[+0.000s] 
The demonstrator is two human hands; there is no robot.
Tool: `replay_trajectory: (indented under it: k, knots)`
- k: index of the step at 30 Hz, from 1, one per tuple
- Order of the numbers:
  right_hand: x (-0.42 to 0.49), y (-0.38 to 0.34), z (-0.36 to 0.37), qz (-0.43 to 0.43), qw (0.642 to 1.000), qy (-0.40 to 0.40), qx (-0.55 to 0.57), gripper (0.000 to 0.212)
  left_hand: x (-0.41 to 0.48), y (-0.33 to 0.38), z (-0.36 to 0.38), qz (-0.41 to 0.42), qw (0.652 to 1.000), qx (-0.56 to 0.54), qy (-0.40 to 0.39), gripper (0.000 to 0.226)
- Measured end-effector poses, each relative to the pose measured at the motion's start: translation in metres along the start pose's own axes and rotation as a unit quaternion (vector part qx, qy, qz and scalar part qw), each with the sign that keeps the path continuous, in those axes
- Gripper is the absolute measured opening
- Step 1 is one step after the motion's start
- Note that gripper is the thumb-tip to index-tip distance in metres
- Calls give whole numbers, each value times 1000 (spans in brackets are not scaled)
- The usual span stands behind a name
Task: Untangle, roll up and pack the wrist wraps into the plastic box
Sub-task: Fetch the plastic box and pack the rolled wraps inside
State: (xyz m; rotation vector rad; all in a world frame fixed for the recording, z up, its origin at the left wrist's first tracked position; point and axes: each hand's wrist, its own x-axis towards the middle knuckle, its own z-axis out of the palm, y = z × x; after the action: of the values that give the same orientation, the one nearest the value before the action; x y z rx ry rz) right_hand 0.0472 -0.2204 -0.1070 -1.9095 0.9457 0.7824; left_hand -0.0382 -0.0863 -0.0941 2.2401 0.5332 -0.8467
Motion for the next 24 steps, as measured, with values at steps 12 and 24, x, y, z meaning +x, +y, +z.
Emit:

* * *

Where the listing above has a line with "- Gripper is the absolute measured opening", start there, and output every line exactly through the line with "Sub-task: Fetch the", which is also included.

TASK SOLUTION >>
- Gripper is the absolute measured opening
- Step 1 is one step after the motion's start
- Note that gripper is the thumb-tip to index-tip distance in metres
- Calls give whole numbers, each value times 1000 (spans in brackets are not scaled)
- The usual span stands behind a name
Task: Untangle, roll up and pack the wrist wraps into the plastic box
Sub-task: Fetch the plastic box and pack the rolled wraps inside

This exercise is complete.